:: Entries provided ::
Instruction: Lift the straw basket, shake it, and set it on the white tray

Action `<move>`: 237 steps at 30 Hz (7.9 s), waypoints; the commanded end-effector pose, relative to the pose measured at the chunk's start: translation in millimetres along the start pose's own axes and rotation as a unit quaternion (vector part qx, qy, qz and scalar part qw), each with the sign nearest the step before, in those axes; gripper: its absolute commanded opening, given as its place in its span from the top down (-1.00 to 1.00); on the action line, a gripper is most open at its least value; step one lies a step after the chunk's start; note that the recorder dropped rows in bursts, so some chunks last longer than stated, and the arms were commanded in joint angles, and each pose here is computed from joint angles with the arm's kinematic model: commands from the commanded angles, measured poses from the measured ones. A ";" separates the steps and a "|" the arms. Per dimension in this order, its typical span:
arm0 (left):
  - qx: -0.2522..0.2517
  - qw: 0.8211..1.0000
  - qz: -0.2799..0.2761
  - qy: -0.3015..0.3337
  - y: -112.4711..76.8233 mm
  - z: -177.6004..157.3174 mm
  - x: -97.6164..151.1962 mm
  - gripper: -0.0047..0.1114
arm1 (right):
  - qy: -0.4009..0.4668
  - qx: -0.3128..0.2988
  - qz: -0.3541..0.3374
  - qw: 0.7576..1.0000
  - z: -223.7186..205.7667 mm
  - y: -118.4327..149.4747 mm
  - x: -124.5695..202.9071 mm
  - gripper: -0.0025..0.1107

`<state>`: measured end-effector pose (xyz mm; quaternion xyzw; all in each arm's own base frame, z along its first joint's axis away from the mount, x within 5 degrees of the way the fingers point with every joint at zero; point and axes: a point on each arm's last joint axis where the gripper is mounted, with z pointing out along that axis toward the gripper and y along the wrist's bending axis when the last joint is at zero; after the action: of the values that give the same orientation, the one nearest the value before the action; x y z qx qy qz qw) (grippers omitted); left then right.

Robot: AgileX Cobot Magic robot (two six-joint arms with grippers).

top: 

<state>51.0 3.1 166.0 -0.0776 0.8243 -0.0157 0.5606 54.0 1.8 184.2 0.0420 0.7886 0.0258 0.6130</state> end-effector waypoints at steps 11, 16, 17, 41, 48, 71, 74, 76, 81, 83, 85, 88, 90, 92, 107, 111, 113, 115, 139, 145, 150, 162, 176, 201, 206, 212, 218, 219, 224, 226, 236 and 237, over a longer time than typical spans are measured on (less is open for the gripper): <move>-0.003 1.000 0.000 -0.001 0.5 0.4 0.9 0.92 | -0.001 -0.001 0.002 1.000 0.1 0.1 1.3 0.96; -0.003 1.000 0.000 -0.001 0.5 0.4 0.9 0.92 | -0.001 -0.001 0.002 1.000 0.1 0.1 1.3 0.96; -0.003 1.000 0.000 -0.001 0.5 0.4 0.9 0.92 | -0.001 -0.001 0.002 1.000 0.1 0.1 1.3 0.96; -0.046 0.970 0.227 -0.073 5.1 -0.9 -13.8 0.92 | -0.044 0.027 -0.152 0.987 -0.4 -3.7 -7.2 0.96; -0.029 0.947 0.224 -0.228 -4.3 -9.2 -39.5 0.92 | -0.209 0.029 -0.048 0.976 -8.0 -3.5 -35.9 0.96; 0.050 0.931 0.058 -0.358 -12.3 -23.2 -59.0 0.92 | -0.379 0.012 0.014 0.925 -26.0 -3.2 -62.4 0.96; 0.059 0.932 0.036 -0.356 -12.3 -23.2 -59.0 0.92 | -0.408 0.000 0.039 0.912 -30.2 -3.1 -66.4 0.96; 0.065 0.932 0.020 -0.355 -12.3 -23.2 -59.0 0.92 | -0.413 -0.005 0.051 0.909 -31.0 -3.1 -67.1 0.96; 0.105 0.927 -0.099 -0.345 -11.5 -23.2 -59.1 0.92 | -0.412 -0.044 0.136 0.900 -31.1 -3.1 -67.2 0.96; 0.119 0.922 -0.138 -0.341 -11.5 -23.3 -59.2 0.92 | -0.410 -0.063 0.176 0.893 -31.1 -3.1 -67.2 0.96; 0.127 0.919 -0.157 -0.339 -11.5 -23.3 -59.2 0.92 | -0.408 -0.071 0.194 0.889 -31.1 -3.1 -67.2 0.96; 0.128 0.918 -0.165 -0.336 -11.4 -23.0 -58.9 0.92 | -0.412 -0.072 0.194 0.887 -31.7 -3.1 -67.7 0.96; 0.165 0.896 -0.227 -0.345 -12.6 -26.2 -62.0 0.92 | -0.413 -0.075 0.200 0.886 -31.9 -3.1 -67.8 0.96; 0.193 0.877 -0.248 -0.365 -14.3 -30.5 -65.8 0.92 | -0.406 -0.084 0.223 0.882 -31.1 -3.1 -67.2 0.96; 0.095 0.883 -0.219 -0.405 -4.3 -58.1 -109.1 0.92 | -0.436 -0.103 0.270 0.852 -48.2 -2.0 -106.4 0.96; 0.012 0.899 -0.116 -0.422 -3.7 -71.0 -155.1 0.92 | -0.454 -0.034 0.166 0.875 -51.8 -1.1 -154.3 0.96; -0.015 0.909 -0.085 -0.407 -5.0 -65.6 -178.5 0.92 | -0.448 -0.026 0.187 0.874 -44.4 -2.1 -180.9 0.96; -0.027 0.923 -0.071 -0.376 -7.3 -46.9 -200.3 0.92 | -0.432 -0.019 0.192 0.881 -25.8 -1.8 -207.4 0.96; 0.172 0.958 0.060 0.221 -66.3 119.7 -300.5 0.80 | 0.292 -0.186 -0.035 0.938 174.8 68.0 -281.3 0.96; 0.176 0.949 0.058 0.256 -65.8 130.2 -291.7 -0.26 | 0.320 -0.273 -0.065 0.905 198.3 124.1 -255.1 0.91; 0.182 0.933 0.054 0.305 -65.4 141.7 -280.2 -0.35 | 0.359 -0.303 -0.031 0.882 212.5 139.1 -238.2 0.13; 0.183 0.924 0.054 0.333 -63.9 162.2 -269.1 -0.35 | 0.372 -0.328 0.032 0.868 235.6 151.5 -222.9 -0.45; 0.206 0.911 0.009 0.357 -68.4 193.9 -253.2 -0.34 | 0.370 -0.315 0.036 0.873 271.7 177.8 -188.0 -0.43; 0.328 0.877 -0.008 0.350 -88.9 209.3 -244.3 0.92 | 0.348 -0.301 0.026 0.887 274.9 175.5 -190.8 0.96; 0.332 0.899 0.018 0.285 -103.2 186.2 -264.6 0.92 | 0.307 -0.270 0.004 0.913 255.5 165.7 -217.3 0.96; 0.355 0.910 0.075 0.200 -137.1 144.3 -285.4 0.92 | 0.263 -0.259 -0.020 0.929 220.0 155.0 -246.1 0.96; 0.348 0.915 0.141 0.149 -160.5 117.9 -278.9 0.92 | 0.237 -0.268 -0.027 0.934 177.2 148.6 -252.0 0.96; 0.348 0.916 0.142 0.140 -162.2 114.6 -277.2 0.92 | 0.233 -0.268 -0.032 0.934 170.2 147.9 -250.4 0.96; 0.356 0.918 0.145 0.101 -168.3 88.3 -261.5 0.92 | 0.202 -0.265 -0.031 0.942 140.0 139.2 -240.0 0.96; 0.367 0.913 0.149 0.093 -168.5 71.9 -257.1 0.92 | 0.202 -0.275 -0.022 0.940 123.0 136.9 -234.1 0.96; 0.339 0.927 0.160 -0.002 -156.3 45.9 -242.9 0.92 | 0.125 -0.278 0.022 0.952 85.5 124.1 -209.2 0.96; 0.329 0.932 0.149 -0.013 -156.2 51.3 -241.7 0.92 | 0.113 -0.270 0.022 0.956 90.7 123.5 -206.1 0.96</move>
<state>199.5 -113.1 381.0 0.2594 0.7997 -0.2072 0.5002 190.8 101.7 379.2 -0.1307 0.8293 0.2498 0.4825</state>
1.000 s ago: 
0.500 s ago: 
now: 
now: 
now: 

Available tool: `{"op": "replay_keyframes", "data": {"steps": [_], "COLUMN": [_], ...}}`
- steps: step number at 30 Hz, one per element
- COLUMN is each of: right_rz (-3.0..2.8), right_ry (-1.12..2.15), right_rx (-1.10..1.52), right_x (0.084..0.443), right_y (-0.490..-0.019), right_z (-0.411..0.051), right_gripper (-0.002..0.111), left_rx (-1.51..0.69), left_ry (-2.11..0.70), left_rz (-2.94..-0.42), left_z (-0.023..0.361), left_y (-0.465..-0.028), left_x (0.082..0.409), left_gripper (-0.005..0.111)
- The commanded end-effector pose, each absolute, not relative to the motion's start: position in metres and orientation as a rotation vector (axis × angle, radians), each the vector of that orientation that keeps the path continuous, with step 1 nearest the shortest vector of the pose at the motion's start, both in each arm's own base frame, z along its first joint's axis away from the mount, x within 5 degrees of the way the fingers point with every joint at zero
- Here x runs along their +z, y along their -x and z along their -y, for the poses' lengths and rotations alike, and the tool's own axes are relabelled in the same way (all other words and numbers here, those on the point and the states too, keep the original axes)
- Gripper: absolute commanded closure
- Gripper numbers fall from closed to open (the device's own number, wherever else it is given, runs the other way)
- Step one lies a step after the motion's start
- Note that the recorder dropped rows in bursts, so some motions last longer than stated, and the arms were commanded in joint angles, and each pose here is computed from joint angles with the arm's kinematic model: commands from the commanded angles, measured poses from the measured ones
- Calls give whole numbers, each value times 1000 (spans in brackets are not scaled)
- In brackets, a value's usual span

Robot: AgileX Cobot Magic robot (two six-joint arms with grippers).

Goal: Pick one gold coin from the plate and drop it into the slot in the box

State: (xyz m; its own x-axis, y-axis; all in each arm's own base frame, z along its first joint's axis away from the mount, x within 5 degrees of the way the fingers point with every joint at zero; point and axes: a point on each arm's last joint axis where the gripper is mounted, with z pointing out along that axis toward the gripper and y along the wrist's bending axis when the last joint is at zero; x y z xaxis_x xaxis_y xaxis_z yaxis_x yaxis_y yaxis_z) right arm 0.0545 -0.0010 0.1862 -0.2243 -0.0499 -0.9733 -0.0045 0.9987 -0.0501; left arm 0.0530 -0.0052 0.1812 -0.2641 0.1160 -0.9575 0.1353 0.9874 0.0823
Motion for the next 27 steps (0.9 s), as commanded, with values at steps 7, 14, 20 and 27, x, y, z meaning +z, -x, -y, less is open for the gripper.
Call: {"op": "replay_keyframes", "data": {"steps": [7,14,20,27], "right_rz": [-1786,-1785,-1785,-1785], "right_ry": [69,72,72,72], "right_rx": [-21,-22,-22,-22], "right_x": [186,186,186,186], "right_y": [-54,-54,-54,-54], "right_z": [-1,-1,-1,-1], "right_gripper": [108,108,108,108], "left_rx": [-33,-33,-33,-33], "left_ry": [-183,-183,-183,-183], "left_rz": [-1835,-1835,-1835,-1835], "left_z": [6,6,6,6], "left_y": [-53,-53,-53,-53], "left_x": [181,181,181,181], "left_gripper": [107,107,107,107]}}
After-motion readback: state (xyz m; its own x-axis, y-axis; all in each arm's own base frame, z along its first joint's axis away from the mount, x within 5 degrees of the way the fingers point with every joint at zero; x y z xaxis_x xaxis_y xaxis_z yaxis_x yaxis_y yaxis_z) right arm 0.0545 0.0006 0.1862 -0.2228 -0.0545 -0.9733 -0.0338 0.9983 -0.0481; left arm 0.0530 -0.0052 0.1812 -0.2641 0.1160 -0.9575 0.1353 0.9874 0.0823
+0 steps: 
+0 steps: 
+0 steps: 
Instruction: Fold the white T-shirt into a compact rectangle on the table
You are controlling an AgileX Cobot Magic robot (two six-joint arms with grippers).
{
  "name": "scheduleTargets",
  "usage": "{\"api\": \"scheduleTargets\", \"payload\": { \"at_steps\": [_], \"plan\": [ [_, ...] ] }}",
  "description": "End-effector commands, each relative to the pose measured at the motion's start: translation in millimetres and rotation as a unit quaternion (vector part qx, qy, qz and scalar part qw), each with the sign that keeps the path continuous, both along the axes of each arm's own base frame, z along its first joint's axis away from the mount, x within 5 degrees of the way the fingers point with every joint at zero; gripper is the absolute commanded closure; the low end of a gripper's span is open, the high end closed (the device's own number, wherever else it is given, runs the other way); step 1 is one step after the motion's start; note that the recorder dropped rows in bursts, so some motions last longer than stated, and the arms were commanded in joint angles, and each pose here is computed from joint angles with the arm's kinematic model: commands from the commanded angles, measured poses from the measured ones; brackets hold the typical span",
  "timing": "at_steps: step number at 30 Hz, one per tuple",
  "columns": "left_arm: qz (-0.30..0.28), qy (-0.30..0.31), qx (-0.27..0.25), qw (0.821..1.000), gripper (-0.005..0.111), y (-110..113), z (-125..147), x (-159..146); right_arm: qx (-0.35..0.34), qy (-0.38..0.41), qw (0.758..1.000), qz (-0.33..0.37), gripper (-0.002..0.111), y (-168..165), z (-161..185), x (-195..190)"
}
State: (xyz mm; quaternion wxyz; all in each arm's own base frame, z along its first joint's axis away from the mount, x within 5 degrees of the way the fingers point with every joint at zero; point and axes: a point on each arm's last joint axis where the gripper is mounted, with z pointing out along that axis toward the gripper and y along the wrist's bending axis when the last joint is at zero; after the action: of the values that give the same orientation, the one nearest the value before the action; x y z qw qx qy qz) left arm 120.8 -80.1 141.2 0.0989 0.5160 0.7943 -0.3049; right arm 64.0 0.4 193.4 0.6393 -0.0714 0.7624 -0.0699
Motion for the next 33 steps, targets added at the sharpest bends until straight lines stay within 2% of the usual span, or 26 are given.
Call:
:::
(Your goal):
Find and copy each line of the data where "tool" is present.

(Finished task):
Available tool: `{"op": "replay_keyframes", "data": {"steps": [_], "COLUMN": [_], ...}}`
- Here x runs along their +z, y along their -x and z along their -y, for the poses' lengths and rotations alike, and the tool's own axes are relabelled in the same way (all other words and numbers here, those on the point and the states too, keep the original axes)

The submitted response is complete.